Just over a year ago the FDA granted
accelerated approval to sotorasib, the first marketed inhibitor of KRAS and the
first approved fragment-derived covalent drug. In a recent ChemMedChem
paper, Samy Meroueh and colleagues at Indiana University School of Medicine
describe their efforts against a protein in a related pathway.
KRAS is a GTPase which cycles between
an “on” state, where GTP is bound, and an “off” state, where GTP is hydrolyzed to
GDP. KRAS is just one member of a superfamily of GTPases. Two other members also
associated with cancer include RalA and RalB. Sotorasib acts by binding to a
mutant form of KRAS in which a glycine is replaced by a cysteine, but this
mutation does not occur in RalA or RalB. An alternative approach to targeting GTPases
is to prevent them from becoming activated by guanine exchange factors (GEFs),
which help exchange GDP to GTP. We’ve previously written about how fragments have
led to noncovalent inhibitors of the GEF SOS1, which activates RAS proteins.
To sum up, there’s more than one
way to block GTPase activity: directly, or by preventing activation by an
associated GEF. The new paper focuses on Rgl2, a GEF that serves RalA and RalB.
Rgl2 sports four surface-exposed
cysteine residues, so the researchers screened the protein against a library of
1260 electrophilic fragments at 75 µM for 24 hours at 4 °C and then assessed whether
it could still activate RalB. 50 fragments inhibited guanine nucleotide
exchange by at least 30%, and a dozen were studied in detail. All were
time-dependent inhibitors and had EC50 values from 2.6 to 120 µM at 24 hours.
Next, the researchers mutated
each of the four surface-exposed cysteine residues to serine.

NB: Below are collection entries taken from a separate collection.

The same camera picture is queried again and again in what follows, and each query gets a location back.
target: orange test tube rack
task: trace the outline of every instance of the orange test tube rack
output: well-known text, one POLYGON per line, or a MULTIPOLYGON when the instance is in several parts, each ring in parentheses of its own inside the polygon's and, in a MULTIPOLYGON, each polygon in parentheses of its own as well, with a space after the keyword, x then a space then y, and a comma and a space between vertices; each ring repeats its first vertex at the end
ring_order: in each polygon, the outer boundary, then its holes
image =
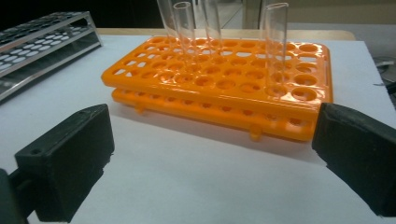
POLYGON ((288 42, 285 73, 268 74, 257 40, 223 39, 211 56, 197 39, 196 63, 181 48, 154 36, 109 67, 103 82, 116 102, 262 134, 309 141, 321 103, 332 102, 330 52, 320 44, 288 42), (267 86, 282 78, 281 90, 267 86))

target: white table surface
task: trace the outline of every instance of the white table surface
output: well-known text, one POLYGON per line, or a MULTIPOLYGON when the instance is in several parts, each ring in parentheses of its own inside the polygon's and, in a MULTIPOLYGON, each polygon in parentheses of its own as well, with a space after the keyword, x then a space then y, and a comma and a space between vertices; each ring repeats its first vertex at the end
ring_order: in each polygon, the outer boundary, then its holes
MULTIPOLYGON (((377 217, 309 142, 251 142, 244 131, 113 102, 102 72, 149 37, 102 38, 103 47, 0 104, 0 167, 9 174, 18 150, 74 112, 108 104, 115 153, 72 223, 395 223, 377 217)), ((334 102, 396 128, 364 43, 318 42, 331 50, 334 102)))

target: test tube
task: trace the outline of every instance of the test tube
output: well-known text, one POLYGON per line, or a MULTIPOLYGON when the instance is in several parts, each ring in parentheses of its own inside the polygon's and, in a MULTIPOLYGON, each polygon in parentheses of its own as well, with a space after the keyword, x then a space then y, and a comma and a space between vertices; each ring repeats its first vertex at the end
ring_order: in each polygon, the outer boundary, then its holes
POLYGON ((286 81, 288 7, 287 3, 271 4, 265 7, 265 51, 268 65, 266 85, 268 92, 278 97, 286 94, 283 84, 286 81))
POLYGON ((197 52, 191 3, 179 2, 174 4, 174 13, 177 36, 183 50, 184 61, 195 63, 197 52))
POLYGON ((168 35, 169 45, 172 48, 177 42, 177 31, 175 26, 175 16, 172 9, 172 0, 157 0, 163 27, 168 35))
POLYGON ((201 2, 205 18, 205 30, 210 52, 214 56, 221 56, 221 27, 219 22, 219 11, 216 0, 203 0, 201 2))

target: clear test tube
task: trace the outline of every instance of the clear test tube
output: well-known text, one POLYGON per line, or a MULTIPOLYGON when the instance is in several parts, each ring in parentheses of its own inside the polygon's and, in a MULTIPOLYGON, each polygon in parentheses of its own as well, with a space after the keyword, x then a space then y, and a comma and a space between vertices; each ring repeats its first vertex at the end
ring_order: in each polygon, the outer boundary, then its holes
POLYGON ((174 47, 177 42, 177 31, 175 25, 174 10, 172 8, 172 0, 157 0, 161 18, 163 19, 163 27, 166 30, 170 47, 174 47))
POLYGON ((268 70, 266 89, 268 94, 275 97, 286 94, 284 84, 287 81, 285 60, 288 7, 287 3, 277 3, 265 8, 265 52, 268 70))
POLYGON ((189 64, 196 63, 197 49, 191 3, 179 2, 174 4, 174 13, 177 36, 183 50, 183 60, 189 64))
POLYGON ((212 56, 221 57, 221 26, 217 0, 203 0, 201 6, 204 12, 206 38, 210 52, 212 56))

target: test tube rack
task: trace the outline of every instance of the test tube rack
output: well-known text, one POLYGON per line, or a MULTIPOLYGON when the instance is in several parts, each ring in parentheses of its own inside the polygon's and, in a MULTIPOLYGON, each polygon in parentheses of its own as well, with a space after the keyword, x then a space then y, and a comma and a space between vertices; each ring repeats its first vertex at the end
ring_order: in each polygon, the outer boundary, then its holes
POLYGON ((0 31, 0 101, 102 42, 90 12, 55 12, 0 31))
POLYGON ((332 102, 330 52, 320 44, 288 42, 282 92, 271 90, 260 41, 223 39, 222 57, 211 57, 197 39, 197 63, 183 61, 181 48, 154 36, 103 74, 116 88, 114 101, 146 109, 301 141, 312 139, 321 103, 332 102))

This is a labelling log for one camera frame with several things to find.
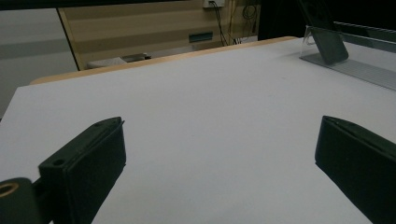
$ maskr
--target black cable
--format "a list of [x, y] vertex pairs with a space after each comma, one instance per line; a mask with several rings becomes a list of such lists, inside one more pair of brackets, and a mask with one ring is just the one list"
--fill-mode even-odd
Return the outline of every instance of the black cable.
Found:
[[242, 29], [242, 36], [245, 35], [245, 30], [248, 28], [247, 38], [250, 37], [250, 33], [255, 33], [256, 25], [257, 25], [257, 17], [258, 17], [258, 0], [255, 2], [248, 0], [246, 5], [242, 10], [242, 16], [246, 20], [245, 26]]
[[231, 40], [233, 41], [233, 44], [234, 44], [234, 45], [241, 44], [240, 41], [239, 41], [239, 38], [234, 38], [234, 37], [231, 35], [232, 24], [233, 24], [233, 16], [235, 15], [237, 6], [238, 6], [238, 0], [235, 0], [235, 6], [234, 6], [234, 9], [233, 9], [233, 13], [231, 14], [231, 19], [230, 19], [230, 22], [229, 22], [229, 25], [228, 25], [228, 32], [227, 32], [228, 36], [229, 36], [229, 37], [231, 38]]
[[215, 12], [216, 12], [216, 17], [218, 19], [218, 25], [219, 25], [219, 30], [220, 30], [221, 43], [222, 43], [223, 46], [228, 46], [227, 39], [225, 38], [224, 33], [222, 32], [222, 28], [221, 28], [221, 16], [220, 16], [220, 13], [219, 13], [218, 4], [216, 4], [216, 2], [214, 2], [214, 1], [209, 1], [209, 4], [213, 5], [213, 7], [215, 9]]

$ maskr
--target desk
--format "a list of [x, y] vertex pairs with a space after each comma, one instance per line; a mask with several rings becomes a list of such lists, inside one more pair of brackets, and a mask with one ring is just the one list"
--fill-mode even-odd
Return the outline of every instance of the desk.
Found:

The twelve fragments
still inhibited all the mutants except C284S. SOS1 does not contain a cysteine
at the position corresponding to C284, and indeed none of the twelve fragments significantly inhibited SOS1 activation of KRAS. All this suggests the fragments act via modification of C284.
The easiest and most direct
measurement of covalent binding is with intact protein mass spectrometry, and
the researchers confirmed that 10 of the 12 fragments did in fact form adducts.
Interestingly, Rgl2 was modified two or three times by each fragment, which is
perhaps not surprising given that they had relatively reactive warheads (chloroacetamides
or propiolamides). Mass-spec studies with the mutants revealed that most of the
modifications were at C284 and C508.
Whether or not these fragments
are advanceable, the discovery that modification of C284 inhibits Rgl2 is useful.
Interestingly, C284 is near but not at the Ral binding interface, and the
researchers suggest that their fragments block protein activity allosterically. I
believe such allosteric sites are common throughout the proteome, and readily addressable
using covalent approaches. Watch this space!